But his hand comes to rest over mine on the gear shift, and he adds in a quiet voice, “You don’t have to. It’s up to you.”
And suddenly, I want to. “Let’s do it,” I say.
“That’s my girl,” he murmurs, and the words send a warm rush all the way from my scalp down to my toes. I don’t need to glance over at the driver’s seat to know that he’s smiling right now, gazing at me with the look he always wears whenever I do something he approves of.
It makes me happy to know I’m impressing him. But more than that, it makes me happy just to be able to do this. This normal, human adult thing that I’d forgotten how to do for so long. I honestly never thought I’d be able to drive a car again. Or even sit in one without having a borderline panic attack every time.
But as I turn onto the mostly empty stretch of highway that surrounds Antonio’s garage, I feel completely comfortable. More than that. I feel excited.
A rush of adrenaline hits my veins as I ease the car up to 25, and then 30. The speed limit out here is around 50. It takes me a while to build up to that, but when I finally do, a huge grin breaks out on my face.

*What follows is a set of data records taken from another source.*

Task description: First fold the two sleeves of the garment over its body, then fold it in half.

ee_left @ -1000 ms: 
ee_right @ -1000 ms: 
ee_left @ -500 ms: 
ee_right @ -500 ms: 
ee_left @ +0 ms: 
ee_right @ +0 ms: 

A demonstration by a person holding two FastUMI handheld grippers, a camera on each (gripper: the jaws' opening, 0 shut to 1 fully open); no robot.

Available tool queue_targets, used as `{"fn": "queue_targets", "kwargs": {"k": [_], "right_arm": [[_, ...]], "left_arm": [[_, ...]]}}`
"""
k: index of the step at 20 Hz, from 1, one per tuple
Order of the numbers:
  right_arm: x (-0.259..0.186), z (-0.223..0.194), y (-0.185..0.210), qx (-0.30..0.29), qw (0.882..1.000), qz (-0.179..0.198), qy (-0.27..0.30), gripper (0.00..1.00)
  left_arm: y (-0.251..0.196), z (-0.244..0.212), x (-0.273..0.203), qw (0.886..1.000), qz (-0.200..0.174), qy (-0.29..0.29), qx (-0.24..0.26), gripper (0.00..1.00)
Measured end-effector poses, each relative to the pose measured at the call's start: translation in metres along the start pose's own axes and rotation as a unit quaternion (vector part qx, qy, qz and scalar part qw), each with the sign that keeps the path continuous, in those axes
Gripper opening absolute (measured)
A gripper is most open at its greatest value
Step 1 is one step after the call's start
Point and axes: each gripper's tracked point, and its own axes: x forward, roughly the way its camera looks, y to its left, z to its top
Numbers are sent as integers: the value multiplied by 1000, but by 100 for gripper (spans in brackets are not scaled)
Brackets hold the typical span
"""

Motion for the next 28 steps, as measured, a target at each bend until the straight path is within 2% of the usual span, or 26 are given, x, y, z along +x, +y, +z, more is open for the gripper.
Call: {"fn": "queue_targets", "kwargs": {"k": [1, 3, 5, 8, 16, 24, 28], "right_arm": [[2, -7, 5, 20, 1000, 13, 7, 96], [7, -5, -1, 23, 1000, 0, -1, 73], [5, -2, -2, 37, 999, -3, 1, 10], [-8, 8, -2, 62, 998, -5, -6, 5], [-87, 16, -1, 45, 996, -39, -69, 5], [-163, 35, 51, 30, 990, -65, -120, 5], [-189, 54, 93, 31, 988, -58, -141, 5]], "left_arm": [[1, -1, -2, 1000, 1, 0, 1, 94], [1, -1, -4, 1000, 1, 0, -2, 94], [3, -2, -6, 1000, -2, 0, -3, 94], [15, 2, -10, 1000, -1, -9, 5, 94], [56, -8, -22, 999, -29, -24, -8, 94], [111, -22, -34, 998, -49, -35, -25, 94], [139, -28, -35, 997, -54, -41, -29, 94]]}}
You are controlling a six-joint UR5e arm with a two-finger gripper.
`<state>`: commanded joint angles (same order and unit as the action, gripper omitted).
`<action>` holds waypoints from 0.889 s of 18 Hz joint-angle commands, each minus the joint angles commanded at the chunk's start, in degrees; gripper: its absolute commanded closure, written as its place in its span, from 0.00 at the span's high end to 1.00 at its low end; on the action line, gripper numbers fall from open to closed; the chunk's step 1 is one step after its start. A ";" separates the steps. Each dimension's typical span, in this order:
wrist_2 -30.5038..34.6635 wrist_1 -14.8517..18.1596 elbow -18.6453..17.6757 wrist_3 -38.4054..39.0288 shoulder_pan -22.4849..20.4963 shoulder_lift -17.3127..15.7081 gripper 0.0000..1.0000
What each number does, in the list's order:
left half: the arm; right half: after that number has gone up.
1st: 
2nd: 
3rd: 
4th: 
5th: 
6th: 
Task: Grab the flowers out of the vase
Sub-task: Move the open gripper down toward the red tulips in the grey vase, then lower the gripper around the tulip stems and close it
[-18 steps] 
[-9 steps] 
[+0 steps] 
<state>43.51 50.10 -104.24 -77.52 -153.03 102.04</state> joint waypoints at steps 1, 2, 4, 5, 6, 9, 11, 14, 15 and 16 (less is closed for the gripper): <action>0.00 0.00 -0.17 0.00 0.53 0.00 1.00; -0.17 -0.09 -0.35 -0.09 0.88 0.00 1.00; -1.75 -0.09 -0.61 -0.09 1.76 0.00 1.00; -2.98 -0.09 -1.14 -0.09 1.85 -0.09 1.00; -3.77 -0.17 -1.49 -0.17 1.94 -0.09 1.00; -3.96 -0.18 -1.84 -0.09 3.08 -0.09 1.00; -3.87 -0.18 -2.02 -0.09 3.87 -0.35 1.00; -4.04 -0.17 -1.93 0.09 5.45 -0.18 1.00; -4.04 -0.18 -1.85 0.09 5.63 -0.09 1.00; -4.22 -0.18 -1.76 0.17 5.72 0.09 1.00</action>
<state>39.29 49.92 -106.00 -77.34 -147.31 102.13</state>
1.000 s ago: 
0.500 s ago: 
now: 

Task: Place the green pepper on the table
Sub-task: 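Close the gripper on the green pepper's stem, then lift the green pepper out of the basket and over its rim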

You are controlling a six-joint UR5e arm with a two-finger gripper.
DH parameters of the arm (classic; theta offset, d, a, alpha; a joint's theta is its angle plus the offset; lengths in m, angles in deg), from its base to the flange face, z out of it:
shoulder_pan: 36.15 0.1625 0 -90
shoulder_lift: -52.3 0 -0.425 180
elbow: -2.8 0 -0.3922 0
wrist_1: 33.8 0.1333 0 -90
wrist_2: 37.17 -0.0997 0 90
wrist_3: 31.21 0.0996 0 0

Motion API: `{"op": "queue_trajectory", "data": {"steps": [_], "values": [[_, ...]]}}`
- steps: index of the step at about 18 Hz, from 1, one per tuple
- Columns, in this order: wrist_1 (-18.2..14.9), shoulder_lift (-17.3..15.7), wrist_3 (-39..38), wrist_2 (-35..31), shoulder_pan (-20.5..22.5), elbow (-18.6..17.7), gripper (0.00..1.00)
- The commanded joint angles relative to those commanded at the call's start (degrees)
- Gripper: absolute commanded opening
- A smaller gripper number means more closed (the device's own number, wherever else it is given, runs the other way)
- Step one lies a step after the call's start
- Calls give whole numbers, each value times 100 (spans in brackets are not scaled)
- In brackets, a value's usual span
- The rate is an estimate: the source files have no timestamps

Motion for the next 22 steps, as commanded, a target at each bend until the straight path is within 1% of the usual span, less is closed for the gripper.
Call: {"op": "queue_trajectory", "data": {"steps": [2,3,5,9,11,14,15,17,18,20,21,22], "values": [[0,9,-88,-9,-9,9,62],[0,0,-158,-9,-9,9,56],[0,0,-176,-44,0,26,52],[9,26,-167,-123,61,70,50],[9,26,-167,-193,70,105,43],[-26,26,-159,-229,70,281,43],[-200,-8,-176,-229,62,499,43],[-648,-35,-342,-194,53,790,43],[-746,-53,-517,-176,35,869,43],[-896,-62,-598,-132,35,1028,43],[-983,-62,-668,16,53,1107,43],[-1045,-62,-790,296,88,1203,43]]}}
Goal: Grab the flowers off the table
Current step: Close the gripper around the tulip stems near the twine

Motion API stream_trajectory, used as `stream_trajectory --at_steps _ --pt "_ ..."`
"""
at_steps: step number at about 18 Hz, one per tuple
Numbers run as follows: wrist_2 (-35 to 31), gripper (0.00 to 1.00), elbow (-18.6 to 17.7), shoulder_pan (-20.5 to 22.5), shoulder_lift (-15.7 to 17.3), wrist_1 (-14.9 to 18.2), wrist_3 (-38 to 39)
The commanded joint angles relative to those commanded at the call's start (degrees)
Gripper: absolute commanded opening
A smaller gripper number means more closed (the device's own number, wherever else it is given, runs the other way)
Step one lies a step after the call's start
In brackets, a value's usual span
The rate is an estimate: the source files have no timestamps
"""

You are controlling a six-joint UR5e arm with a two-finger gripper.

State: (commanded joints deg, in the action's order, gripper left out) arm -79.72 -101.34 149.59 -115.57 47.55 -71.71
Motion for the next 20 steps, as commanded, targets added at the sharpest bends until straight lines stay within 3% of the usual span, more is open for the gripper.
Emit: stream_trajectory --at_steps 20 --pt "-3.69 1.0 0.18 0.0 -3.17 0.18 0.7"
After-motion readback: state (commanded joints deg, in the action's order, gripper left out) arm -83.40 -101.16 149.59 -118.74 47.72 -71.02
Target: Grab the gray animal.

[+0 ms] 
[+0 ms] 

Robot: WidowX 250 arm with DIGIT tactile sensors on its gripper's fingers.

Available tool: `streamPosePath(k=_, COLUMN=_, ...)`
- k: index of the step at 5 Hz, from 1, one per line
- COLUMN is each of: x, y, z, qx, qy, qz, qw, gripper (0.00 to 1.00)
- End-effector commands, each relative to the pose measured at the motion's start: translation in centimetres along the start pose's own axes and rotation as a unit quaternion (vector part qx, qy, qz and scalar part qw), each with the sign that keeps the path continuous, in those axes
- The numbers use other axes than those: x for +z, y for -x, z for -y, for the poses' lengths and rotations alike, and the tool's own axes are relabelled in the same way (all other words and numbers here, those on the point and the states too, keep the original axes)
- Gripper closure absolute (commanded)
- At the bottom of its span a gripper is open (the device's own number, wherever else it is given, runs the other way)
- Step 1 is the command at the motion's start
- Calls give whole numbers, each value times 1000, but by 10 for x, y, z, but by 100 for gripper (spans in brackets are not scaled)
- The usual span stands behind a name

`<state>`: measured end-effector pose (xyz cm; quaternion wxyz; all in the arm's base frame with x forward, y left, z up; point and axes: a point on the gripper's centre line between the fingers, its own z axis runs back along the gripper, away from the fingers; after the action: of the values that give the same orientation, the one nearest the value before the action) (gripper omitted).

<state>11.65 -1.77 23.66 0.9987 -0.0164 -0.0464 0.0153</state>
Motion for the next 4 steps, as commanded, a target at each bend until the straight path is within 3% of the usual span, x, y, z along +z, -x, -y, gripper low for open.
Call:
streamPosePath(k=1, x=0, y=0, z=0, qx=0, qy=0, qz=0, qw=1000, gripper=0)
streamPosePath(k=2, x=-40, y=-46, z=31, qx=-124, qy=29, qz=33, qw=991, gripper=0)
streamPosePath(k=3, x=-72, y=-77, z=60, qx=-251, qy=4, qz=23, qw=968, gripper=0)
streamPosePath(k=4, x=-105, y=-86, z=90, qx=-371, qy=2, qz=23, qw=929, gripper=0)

“You’re doing it,” Antonio cheers, as I let out a little whoop of happiness.
I don’t drive far. I take the next turn up the road from the garage, into the little gas station where I sprinted to call an Uber, back what feels like a million years ago when I was freaking out. When I still wanted to hide who I was and the depths of my pain and heartache from Antonio. Hell, from the entire world.
I was ashamed of what I thought of as a weakness — my fear and trauma after watching my brother taken from me so violently. I thought I could never be normal again, so I should hide that part of me as deeply as possible.
But in fact, what I was doing was ignoring the wound, rather than treating it. Because I never let it get any air, never let anyone see my pain or offer to help me with it, I was never able to just accept that what had happened, had happened. It was horrible, and the worst day of my whole life, but it’s in the past now. I can’t change anything. I can’t go back in time and rewrite history. I have to just move forward, as wholly and completely as I can.
Like Daniel would have wanted, I remind myself, and for a split second, as we turn back onto the highway and I push the gas pedal down, getting up to a higher and higher speed, I swear I can hear my brother’s laughter, echoing out from my memory. As if he’s encouraging me too. Happy for me, now that I’m finally allowing myself to be happy again.
By the time we pull back into the parking lot of the garage, there are fresh tears on my face. Happy ones, mingled with sad ones. And I’m smiling, but I’m crying too, and laughing, and every emotion in between.
I barely wait until I have the car in park before I reach across the gear shift and leap into Antonio’s arms.
“You did it,” he keeps repeating, over and over again, and he catches me when I practically fall into his lap, putting his arms around my waist, pulling me against him until his lips collide with mine.
I laugh into the kiss, and break away, beaming at him. “We did it,” I insist, but he shakes his head.
“That was all you. I’m so damn proud of you.”
I kiss him again, hard this time. “I couldn’t have done it without you,” I protest, when we break apart once more, catching our breath. “Antonio… I love you.”
The words just spill out. I don’t mean to say them, not yet. I realize that it’s crazy to feel that way already. After all, we’ve only known one another for a couple of weeks at this point. The first week, we spent half of it arguing and then hooking up and then fighting again, both of us so sure we knew who the other one was, even though neither of us really understood each other yet.
But over the last week, ever since we finally talked about the accident and my brother, about everything that happened to me and why and how I still take it out on people around me now… Ever since then, I’ve felt like I’m starting to fall for Antonio. It was a slow slide at first, but now, after today, it feels like I’m being thrown head over heels into this, off a cliff, straight into all the feelings I never thought I’d allow myself to feel.